Prediction baby bottle tooth decay based on streptococcus mutans glucosyltransferase polymorphisms and salivary mucin MG2

Baby bottle tooth decay syndrome (BBTDS) can compromise the development of the child. The prevention of BBTDS requires an analysis of microbiological aspects. Factors known to play a role in BBTDS include glucosyltransferase (Gtf) polymorphisms of S.mutans and salivary level of mucin MG2. Factors involved in BBTDS caused by S. mutans serotypes c and f are unknown.

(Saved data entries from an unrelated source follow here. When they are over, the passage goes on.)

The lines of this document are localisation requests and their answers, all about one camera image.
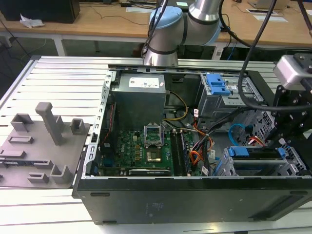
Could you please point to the black box on desk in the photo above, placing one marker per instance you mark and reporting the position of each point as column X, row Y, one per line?
column 39, row 9

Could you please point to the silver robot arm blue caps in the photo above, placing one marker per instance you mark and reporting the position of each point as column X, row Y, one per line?
column 165, row 31

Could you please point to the grey parts rack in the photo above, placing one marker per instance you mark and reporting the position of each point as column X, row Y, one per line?
column 44, row 156

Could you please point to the black open PC case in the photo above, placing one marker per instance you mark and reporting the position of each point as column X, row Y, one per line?
column 170, row 202

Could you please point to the black RAM slots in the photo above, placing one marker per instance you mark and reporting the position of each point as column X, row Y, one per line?
column 180, row 153

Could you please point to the black graphics card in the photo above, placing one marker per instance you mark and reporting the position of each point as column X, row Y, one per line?
column 148, row 172

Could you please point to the wooden desk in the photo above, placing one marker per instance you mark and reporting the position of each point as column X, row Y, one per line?
column 109, row 26

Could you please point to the grey power supply unit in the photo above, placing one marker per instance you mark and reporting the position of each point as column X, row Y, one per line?
column 139, row 102

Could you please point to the green motherboard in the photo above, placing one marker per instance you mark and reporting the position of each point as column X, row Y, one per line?
column 126, row 151

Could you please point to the hard disk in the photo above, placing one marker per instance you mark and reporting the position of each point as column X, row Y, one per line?
column 253, row 152

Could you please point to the white paper sheet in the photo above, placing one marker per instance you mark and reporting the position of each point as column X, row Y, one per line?
column 137, row 9
column 275, row 19

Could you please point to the grey laptop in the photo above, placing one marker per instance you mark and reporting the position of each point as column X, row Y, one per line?
column 262, row 3

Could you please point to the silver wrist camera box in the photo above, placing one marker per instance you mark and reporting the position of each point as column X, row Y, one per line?
column 288, row 70

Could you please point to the blue plastic bay latch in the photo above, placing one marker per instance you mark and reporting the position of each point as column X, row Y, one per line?
column 215, row 85

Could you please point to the metal optical drive bay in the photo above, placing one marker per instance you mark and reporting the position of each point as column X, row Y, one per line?
column 219, row 104

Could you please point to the metal disk bay cage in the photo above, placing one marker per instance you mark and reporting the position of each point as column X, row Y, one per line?
column 295, row 156

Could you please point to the CPU socket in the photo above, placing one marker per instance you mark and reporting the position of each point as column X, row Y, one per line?
column 154, row 156

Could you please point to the crumpled white paper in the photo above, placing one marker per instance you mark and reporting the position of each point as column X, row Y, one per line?
column 30, row 22

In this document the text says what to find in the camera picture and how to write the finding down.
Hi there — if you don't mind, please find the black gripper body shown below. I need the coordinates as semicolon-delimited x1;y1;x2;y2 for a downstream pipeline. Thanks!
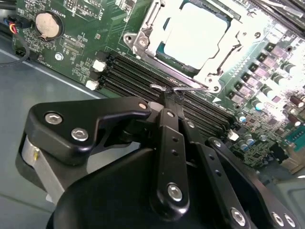
46;146;272;229

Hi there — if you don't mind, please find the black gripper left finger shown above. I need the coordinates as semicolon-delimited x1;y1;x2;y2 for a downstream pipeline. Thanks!
23;92;192;218

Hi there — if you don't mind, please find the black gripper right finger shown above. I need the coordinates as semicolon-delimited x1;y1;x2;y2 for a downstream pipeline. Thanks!
175;94;305;229

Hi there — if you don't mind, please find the metal locking lever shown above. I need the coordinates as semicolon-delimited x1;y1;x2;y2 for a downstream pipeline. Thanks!
213;31;243;73
151;83;209;93

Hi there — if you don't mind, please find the metal socket cover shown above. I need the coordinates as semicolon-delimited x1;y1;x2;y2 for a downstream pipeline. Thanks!
133;0;260;91

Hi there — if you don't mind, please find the silver CPU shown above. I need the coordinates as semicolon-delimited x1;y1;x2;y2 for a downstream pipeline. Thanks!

The present study aimed to detect the risk of caries associated with gtfB and gtfC polymorphisms in S. mutans serotypes c and f, in addition to mucin MG2 levels, in children aged 3-5 years with BBTDS. Methods: This was a cross-sectional study of prospective data on 41 children in a caries-free group and 41 in a caries group. Salivary and plaque samples were collected from for clinical examinations and laboratory analyses. Polymorphisms band detected by PCR analyses and Mucin levels measured in Elisa reader. Results: For the gtfB polymorphism, bands at 700, 800, 1500,and 2000 were an indicator of caries, whereas bands at 500 and 2000 were an indicator of caries in the presence of the gtfC polymorphism. An increase of 0.02 inmucin levels increased the tooth deft score by ±1. Conclusion: S.mutans serotype c and a combination of gtfB and gtfC polymorphisms were associated with the greatest increase in mucin levels. The mucin MG2 level exhibited a significant association with the incidence of caries, S.mutans serotype, and gtf polymorphism.